* Provided material *
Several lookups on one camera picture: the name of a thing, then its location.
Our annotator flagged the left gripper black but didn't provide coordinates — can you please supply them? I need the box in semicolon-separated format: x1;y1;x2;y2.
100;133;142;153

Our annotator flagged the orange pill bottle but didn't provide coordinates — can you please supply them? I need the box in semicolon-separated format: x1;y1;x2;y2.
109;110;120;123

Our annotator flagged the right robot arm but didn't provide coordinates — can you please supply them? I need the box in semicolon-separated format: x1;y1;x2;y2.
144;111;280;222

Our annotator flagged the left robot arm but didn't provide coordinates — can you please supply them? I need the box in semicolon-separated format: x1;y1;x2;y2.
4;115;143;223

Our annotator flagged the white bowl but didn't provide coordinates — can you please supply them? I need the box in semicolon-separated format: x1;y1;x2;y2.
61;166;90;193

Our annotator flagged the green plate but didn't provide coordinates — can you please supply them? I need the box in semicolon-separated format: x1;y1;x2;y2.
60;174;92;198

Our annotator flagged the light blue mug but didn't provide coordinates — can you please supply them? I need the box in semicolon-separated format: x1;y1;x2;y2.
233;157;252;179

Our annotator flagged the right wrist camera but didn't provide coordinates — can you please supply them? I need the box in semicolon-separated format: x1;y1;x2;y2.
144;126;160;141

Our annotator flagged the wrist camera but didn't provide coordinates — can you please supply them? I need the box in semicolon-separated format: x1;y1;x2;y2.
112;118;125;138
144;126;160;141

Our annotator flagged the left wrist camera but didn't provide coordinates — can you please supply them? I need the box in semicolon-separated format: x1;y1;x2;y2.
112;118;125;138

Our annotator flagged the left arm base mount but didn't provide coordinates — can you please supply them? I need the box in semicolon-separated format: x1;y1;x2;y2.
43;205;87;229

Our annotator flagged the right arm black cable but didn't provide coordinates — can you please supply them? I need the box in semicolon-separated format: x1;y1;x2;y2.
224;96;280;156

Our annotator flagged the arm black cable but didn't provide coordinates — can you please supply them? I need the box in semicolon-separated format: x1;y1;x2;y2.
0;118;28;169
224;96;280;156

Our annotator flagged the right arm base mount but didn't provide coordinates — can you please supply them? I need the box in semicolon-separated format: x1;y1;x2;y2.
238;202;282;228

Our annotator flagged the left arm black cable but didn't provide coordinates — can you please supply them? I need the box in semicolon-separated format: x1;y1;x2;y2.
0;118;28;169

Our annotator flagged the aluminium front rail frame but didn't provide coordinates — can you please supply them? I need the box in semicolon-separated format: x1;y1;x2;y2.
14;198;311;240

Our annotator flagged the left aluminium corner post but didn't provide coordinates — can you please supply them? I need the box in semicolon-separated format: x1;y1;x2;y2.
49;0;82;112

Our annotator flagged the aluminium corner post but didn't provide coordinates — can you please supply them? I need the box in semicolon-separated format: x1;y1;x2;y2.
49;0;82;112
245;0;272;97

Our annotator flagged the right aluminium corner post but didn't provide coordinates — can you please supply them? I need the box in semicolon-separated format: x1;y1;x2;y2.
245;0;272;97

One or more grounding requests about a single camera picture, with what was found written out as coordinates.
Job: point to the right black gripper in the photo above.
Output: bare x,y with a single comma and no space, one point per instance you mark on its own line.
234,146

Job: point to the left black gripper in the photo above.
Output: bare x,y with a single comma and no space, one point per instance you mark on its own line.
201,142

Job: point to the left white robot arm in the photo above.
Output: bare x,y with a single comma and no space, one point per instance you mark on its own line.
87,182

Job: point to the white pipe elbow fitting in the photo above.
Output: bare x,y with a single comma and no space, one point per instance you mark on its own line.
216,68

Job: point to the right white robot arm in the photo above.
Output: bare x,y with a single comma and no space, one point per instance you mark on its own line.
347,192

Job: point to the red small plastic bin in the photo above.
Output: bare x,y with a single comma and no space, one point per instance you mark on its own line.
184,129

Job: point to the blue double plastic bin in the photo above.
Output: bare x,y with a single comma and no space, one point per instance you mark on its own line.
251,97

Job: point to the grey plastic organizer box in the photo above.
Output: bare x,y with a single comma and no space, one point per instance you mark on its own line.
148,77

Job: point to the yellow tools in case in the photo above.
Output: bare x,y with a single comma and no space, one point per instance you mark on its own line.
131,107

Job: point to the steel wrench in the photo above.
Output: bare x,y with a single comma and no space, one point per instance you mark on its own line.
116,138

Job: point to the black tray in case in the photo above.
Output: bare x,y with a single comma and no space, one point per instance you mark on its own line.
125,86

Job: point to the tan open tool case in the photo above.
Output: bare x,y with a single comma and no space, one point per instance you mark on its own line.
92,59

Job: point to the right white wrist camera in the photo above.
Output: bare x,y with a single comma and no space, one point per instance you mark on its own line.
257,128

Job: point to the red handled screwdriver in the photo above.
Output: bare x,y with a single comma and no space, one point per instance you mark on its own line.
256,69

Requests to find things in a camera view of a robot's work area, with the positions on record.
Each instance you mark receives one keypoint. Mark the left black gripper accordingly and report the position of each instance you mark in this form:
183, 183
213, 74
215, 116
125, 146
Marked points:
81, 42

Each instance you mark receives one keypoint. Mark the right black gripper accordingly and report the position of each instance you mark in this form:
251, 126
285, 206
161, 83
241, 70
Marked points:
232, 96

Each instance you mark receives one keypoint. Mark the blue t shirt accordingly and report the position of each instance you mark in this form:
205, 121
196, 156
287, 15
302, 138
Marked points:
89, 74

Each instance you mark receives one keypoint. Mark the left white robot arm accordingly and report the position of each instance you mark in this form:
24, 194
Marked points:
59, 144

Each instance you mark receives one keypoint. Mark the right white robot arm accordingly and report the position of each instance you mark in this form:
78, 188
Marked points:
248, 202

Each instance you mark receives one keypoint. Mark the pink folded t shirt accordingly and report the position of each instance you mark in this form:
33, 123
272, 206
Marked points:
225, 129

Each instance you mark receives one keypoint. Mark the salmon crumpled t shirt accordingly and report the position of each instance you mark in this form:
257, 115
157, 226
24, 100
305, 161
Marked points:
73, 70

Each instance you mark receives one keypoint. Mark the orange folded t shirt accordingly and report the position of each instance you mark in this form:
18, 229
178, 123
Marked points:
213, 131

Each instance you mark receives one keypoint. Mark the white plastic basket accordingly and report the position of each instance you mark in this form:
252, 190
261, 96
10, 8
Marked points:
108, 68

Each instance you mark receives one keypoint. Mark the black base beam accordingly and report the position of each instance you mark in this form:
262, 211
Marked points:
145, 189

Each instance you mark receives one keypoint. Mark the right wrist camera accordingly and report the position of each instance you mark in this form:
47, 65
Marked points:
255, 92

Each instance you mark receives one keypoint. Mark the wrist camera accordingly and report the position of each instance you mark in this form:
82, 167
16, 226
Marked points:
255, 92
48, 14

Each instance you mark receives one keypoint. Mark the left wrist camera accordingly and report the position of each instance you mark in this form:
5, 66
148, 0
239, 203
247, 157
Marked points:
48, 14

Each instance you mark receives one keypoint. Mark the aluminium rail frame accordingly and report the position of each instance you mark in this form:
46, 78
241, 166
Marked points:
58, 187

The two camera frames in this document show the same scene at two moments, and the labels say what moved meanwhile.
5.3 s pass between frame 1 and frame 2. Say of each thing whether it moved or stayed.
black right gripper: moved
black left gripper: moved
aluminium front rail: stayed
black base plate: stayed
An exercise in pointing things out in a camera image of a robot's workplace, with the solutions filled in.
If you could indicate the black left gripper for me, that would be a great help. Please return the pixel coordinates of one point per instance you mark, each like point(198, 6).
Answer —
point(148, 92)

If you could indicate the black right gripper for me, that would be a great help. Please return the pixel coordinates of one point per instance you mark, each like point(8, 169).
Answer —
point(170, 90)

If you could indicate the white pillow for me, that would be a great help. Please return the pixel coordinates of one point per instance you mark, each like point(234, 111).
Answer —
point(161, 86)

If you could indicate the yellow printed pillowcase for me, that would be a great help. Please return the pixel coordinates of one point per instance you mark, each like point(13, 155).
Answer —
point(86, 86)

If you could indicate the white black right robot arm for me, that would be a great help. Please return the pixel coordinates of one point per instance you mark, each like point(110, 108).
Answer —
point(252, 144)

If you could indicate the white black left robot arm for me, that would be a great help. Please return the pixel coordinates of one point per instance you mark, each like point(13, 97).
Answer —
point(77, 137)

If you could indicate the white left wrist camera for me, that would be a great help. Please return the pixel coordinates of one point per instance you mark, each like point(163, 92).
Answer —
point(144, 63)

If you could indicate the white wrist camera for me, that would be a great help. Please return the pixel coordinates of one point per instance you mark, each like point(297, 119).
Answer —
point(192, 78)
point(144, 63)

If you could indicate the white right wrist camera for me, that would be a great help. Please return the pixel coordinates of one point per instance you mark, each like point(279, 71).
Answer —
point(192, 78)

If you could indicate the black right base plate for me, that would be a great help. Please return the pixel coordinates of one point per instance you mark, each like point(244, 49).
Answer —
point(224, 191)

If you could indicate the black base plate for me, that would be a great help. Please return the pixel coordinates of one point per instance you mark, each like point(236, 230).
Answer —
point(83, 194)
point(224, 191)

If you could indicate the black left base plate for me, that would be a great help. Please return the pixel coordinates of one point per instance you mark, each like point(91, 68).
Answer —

* Exercise brief *
Write out each line above containing "what".

* Finished task *
One or more grounding requests about a single camera picture, with what was found written out as coordinates.
The two camera frames in this document show the same scene at two moments, and the labels say what moved meanwhile.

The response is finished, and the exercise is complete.